The former San Giacomo (St. James’s) Friary is located in Savona on a promontory overlooking the harbour, the town and great part of the Ligurian Riviera.
The Friary was built in 1472-76, during the golden Reinassence age of Savona; in that period two popes were born in Savona: Sixtus the Fourth (was pope from 1471 to 1484) and Julius the Second (pope from 1503 to 1513), both belonging to Della Rovere family.
The bridge connecting the town center with the friary was built by pope Sixtus the Fourth in 1479.
The two popes made Savona more beautiful and rich than ever, and the town became a sample for art and culture for all North-Western Italy.
The church, managed by the Observing Clog-wearing Franciscan Friars, has one shed-roofed nave, with cipress-wooden trusses. Ten chapels with ceiling vaults are distributed on both sides, where the most eminent personalities of the new aristocracy were buried.
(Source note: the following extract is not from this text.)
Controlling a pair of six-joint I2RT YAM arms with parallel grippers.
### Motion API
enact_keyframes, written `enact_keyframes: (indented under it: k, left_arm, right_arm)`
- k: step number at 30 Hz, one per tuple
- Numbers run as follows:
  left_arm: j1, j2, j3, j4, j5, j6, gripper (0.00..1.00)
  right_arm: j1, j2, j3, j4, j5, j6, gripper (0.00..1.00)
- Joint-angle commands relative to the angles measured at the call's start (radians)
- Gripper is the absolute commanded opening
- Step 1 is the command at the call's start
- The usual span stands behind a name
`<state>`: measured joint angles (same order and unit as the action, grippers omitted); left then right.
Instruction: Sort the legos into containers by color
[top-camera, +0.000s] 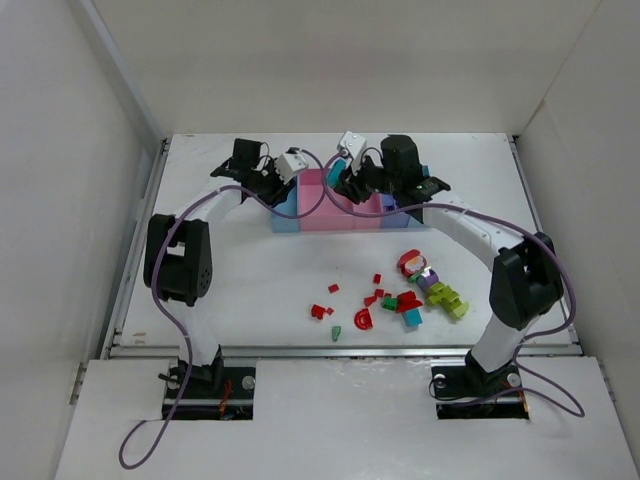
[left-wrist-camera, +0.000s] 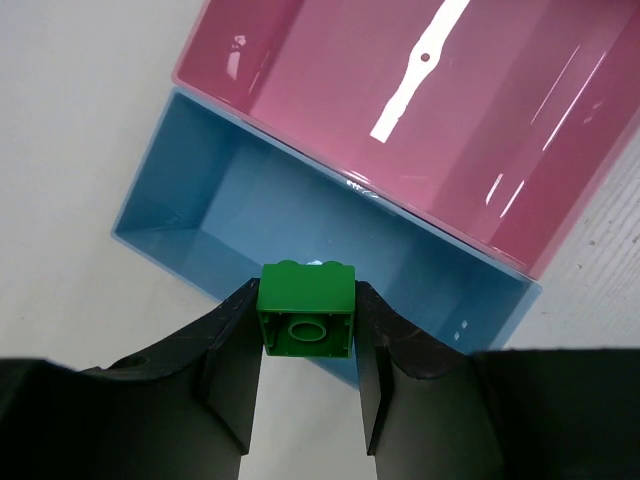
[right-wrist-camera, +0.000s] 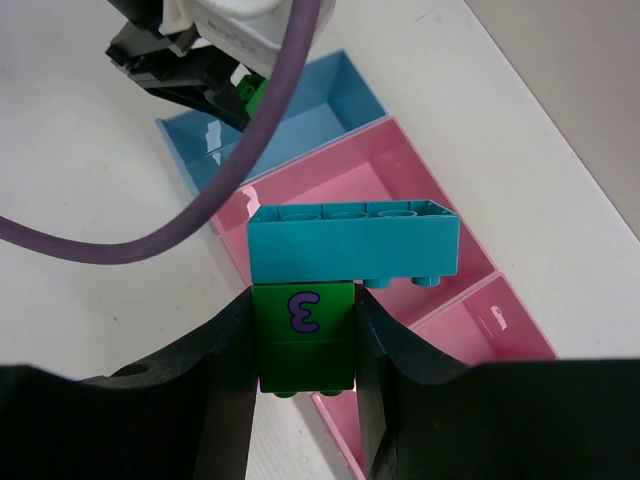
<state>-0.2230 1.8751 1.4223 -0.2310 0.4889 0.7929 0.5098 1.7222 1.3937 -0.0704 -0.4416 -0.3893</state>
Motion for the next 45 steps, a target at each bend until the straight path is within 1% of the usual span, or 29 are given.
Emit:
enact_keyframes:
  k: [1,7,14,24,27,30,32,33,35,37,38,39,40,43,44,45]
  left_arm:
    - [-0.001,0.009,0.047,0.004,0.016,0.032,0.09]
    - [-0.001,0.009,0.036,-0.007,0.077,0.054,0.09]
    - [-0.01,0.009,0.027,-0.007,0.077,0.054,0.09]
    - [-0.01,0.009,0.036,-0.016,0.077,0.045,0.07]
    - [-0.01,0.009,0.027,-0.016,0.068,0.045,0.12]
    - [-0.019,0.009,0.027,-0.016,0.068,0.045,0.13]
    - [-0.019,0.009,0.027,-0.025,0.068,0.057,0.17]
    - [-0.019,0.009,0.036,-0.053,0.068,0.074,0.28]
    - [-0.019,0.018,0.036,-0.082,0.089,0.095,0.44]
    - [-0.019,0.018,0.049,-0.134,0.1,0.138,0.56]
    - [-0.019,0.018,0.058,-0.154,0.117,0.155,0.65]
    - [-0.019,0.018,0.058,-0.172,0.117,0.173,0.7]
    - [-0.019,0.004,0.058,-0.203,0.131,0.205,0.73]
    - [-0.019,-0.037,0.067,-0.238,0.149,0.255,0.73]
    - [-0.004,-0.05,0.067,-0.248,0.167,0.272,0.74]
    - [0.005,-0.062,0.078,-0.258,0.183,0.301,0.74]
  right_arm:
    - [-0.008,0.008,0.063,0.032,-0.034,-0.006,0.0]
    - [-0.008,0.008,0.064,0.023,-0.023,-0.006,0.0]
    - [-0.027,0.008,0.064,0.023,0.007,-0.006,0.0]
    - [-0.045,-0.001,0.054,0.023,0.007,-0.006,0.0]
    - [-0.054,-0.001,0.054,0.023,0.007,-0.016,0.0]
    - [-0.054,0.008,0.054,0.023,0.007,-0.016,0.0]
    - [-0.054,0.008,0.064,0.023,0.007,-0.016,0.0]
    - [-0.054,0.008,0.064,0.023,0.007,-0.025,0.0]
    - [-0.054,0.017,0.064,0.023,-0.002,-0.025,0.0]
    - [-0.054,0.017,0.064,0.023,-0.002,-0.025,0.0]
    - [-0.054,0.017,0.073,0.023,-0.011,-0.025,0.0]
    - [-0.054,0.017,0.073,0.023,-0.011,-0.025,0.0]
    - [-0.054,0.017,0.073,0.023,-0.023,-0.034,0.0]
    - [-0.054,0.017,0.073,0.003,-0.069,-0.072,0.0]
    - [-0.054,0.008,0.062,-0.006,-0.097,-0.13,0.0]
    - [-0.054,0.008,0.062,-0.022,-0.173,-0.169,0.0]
The famous local poet Gabriello Chiabrera (1552-1638) is still buried here.
The chapels hosted paintings and frescoes made by the greatest artists of that time: Ludovico Brea, Tuccio D’Andria, G. Mazone, Lorenzo Fasolo, etc.; some of these artworks today are in the Civic Painting Gallery (piazza G. Chabrol, 2) or in the Cathedral Treasure Museum (piazza Duomo), while others have been stolen and exposed abroad (Louvre Museum, Wiesbaden, etc.).
The part of the church reserved for the believers is separated from the presbytery, reserved for the friars, by a rood screen for musicians and preachers; this element is an extremely rare cultural heritage from that time in Italy.
The apse was completely frescoed, in the second half of the sixteenth century, by Ottavio Semino (1530-1604), a well-known painter active in all parts of Italy.
Along the side of the church there are two cloisters that had been frescoed with tales about St.Francis, the artist being Agostino Ratti (1699-1755) from Savona.
Among the other rooms, the very famous and furnished library must be remembered, that contained also some rare manuscripts written in Greek. Many of those books have been found and restored recently, and most of them are kept in the library of the Bishop’s Seminary sited in via L. Ponzone, Savona.
Finally the Friary was suppressed during the Napoleon age, in 1812, and dedicated to civil and military purposes, the cultural heritage was distroyed or dispersed, and the wide park of the friary was parcelled out.
Today the building, in many parts still recoverable, is waiting for a clever restoration for the benefit of citizens and turists.